Exercise brief —
Search the records below for the string "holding", and report each line that contains it.

Material supplied —

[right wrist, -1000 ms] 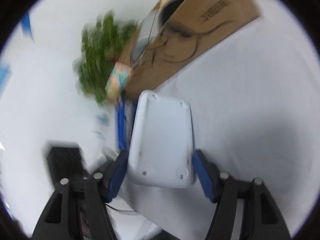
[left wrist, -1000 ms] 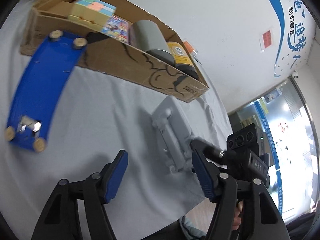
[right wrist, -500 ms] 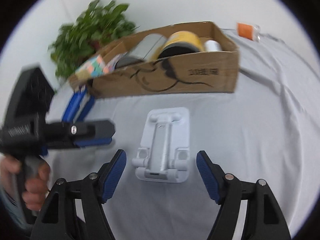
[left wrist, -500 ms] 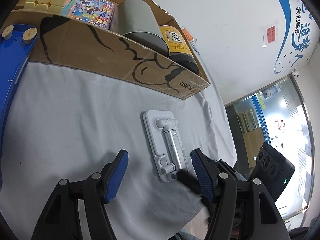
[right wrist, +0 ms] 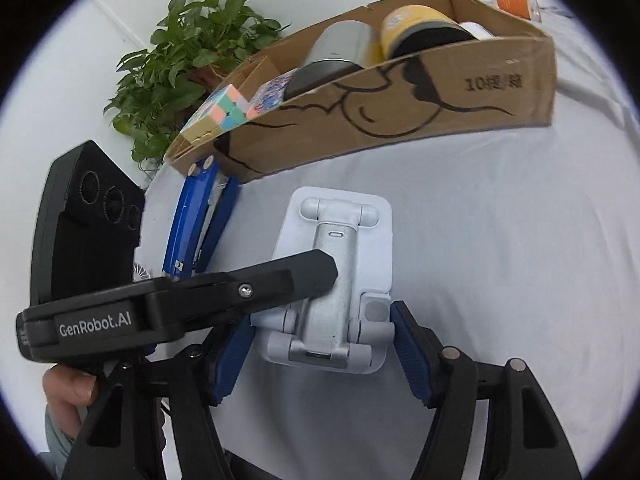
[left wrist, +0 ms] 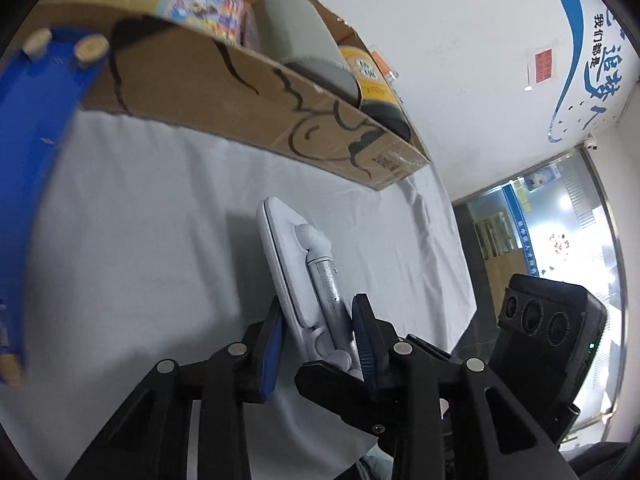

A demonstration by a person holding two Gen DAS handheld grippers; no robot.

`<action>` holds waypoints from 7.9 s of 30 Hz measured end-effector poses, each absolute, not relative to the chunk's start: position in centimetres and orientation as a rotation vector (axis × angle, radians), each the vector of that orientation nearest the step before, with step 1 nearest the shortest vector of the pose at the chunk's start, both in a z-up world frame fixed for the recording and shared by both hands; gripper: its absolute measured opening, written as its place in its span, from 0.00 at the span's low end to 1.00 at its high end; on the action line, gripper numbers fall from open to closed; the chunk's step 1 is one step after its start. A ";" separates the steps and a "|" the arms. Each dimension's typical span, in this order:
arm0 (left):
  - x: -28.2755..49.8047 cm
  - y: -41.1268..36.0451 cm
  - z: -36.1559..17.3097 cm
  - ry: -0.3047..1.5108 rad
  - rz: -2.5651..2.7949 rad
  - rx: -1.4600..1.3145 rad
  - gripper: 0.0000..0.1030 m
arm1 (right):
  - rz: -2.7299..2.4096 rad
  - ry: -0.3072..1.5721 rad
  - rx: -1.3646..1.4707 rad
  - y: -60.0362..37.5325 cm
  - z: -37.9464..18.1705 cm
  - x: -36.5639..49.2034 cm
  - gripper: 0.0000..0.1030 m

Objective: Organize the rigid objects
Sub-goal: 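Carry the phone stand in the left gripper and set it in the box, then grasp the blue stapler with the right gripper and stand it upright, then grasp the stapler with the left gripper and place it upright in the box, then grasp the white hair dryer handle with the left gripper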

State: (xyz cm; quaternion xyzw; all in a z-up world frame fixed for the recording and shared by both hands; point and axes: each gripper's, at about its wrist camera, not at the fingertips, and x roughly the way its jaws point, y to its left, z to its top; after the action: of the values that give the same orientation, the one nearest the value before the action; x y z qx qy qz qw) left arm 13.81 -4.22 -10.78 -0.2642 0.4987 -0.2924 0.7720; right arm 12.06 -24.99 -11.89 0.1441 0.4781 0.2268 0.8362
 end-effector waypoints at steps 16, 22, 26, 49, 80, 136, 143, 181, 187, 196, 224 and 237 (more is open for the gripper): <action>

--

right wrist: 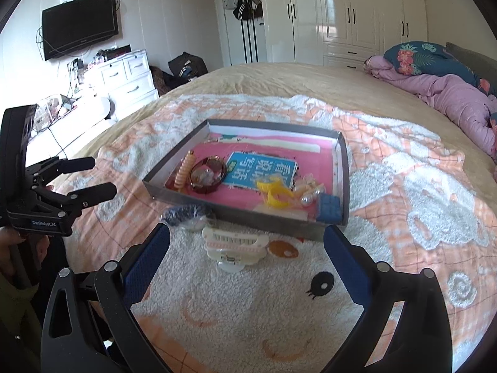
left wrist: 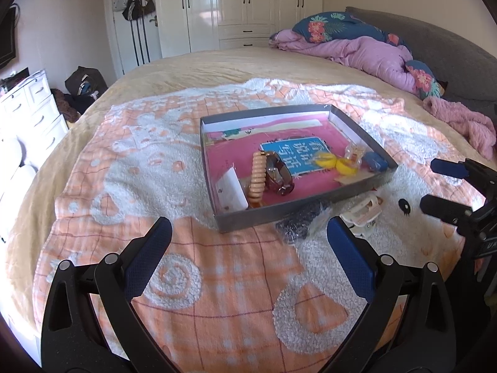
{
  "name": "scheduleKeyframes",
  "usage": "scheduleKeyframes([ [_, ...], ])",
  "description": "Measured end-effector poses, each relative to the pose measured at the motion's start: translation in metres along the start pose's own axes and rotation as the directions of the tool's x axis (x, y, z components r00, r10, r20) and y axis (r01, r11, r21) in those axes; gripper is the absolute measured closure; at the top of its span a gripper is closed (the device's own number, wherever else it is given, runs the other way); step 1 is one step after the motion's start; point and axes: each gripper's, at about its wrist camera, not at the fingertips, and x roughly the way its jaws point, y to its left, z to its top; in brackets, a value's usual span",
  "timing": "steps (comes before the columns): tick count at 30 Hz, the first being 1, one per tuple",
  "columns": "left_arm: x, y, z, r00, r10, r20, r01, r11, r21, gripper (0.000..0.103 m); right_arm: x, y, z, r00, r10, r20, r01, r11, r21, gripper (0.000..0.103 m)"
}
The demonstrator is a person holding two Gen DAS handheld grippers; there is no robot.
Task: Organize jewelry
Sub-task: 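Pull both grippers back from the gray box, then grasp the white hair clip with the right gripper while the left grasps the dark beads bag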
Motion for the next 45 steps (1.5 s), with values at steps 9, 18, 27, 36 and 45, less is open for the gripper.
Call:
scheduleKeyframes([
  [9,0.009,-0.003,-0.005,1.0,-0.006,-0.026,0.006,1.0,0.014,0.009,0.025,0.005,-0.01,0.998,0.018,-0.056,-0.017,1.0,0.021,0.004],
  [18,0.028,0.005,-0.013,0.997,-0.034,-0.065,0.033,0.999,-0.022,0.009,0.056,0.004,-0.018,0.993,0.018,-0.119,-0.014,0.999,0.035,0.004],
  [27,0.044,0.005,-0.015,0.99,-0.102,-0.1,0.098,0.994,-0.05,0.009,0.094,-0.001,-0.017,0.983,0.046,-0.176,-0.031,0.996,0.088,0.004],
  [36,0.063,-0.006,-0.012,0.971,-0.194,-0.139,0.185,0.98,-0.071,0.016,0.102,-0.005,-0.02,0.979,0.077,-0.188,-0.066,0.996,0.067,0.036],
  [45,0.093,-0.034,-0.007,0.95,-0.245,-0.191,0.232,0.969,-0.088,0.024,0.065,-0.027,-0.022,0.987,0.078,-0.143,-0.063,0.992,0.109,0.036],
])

Result below —
A demonstration by a person holding two Gen DAS handheld grippers; no robot.
The demonstrator is a person holding two Gen DAS handheld grippers; there is no robot.

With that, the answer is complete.